Record extracts —
=-=-=

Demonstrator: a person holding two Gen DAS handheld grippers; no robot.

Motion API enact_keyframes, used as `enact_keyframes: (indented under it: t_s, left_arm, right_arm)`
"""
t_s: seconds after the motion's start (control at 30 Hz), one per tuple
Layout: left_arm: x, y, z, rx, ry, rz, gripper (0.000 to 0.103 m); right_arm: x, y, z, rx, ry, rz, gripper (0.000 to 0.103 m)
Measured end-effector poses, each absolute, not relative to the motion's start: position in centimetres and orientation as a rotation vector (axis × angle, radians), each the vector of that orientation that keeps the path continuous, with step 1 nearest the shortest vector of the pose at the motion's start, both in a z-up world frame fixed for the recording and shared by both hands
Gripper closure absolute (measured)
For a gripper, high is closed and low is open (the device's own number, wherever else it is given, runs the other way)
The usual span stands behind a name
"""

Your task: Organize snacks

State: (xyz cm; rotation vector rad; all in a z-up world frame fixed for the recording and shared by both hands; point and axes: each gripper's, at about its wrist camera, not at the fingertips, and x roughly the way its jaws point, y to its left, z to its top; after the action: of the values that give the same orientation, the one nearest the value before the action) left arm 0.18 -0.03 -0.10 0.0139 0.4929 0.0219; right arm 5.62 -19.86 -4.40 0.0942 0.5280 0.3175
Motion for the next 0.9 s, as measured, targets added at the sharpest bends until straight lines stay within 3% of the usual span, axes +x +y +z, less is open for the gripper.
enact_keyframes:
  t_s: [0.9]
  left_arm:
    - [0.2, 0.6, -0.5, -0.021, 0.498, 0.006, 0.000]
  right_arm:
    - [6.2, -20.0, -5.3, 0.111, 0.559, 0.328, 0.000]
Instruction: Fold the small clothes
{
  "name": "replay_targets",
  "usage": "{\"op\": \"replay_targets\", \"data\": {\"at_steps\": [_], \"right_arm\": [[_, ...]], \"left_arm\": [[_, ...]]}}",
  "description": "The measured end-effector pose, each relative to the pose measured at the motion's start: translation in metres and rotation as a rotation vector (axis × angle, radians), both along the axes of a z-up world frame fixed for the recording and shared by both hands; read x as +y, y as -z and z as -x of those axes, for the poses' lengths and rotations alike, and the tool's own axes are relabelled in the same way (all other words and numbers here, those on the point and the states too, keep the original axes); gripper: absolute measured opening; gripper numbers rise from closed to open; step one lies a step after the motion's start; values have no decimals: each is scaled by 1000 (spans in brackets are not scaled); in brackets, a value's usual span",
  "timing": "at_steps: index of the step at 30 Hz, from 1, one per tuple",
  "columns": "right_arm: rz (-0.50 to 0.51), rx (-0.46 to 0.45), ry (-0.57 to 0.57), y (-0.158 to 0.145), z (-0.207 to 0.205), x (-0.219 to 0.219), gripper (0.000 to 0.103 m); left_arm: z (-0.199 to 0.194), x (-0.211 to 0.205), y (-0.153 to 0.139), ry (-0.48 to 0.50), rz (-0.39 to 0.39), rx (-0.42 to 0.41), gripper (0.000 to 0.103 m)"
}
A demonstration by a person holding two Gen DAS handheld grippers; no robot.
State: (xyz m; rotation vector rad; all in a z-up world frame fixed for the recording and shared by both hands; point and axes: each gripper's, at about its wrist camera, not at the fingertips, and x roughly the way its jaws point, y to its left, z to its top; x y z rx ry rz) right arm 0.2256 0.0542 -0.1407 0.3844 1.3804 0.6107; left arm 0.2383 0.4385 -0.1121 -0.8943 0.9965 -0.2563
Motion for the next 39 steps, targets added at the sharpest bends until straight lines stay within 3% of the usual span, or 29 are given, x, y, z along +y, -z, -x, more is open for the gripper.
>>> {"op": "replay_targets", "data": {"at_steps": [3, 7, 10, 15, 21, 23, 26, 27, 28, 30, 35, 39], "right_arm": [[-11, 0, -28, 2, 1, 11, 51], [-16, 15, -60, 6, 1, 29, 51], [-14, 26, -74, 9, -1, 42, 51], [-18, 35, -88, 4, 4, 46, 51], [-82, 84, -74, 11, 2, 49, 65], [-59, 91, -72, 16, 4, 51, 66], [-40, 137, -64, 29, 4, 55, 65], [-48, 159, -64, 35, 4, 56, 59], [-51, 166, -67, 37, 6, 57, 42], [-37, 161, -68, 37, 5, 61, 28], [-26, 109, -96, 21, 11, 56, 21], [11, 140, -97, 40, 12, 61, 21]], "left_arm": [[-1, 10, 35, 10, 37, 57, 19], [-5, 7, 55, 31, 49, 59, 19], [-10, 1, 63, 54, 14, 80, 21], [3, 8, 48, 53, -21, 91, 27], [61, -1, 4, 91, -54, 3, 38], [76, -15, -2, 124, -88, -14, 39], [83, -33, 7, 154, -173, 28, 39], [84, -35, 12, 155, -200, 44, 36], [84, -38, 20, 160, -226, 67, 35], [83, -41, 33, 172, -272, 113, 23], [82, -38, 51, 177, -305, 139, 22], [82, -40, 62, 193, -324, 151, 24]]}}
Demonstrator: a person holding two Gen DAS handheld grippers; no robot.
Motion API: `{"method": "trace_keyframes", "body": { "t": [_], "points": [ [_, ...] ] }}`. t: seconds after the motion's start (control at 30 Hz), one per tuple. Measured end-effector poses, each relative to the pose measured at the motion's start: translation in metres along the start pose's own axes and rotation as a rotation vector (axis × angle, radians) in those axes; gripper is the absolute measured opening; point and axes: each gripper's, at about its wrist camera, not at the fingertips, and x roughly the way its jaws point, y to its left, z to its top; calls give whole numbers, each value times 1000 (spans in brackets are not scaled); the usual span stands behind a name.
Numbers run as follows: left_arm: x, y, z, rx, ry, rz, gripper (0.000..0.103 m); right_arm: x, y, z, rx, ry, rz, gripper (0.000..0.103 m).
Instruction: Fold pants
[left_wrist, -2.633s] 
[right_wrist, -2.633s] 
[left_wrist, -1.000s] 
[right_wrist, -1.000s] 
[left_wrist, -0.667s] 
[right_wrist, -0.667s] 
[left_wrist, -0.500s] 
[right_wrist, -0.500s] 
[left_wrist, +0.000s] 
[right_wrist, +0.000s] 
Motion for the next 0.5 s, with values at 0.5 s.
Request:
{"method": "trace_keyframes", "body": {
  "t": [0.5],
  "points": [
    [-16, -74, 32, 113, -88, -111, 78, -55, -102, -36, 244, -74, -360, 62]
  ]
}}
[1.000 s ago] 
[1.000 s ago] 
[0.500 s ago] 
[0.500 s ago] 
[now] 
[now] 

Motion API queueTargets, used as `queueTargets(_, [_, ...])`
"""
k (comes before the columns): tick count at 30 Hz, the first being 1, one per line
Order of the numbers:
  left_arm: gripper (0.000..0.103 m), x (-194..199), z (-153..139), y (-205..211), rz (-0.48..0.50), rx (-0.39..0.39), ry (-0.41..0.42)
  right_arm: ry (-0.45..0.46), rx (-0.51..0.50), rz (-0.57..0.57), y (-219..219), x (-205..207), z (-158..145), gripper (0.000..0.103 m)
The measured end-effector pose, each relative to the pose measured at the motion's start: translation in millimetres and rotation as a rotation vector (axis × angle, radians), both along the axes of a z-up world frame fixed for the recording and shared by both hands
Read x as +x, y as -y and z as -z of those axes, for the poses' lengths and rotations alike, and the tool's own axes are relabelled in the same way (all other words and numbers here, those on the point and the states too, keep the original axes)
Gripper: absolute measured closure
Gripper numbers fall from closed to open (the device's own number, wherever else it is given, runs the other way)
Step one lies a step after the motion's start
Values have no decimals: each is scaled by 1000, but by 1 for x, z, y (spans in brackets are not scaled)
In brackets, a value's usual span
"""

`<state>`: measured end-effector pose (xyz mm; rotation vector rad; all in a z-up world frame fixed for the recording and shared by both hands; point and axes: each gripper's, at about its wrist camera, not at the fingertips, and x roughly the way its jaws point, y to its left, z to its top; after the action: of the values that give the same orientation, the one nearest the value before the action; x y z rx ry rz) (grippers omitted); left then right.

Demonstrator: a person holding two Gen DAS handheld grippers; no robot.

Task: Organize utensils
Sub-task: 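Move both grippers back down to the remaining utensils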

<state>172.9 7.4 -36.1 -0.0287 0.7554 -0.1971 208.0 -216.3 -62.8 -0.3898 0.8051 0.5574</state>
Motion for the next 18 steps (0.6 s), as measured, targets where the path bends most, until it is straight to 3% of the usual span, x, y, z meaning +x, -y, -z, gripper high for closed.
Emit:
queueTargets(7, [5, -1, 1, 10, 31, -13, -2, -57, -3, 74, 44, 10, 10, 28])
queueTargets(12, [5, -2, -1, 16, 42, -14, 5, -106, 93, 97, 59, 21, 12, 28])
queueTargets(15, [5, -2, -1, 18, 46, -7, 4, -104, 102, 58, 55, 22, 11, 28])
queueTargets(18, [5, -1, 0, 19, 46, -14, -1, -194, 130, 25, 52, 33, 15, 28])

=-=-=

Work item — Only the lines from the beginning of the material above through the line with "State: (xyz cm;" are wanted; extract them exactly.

Solution to the exercise —
Demonstrator: a person holding two Gen DAS handheld grippers; no robot.

Motion API enact_keyframes, used as `enact_keyframes: (indented under it: t_s, left_arm, right_arm)`
"""
t_s: seconds after the motion's start (control at 30 Hz), one per tuple
Layout: left_arm: x, y, z, rx, ry, rz, gripper (0.000 to 0.103 m); right_arm: x, y, z, rx, ry, rz, gripper (0.000 to 0.103 m)
Measured end-effector poses, each absolute, not relative to the motion's start: position in centimetres and orientation as a rotation vector (axis × angle, radians), each the vector of that orientation that keeps the path continuous, with step 1 nearest the shortest vector of the pose at the motion's start, both in a z-up world frame fixed for the recording and shared by both hands
Gripper closure absolute (measured)
For a gripper, high is closed and low is open (the device's own number, wherever else it is given, runs the other way)
The usual span stands behind a name
"""

Your task: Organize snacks

State: (xyz cm; rotation vector rad; all in a z-up world frame fixed for the recording and shared by both hands; point and axes: each gripper's, at about its wrist camera, not at the fingertips, and x roughly the way its jaws point, y to its left, z to its top; after the action: of the values that give the same orientation, the one nearest the value before the action) left arm 0.18 -0.03 -0.10 0.0139 0.4929 0.0219; right arm 5.62 -19.86 -4.40 0.0942 0.5280 0.3175

For this exercise, the answer is now complete.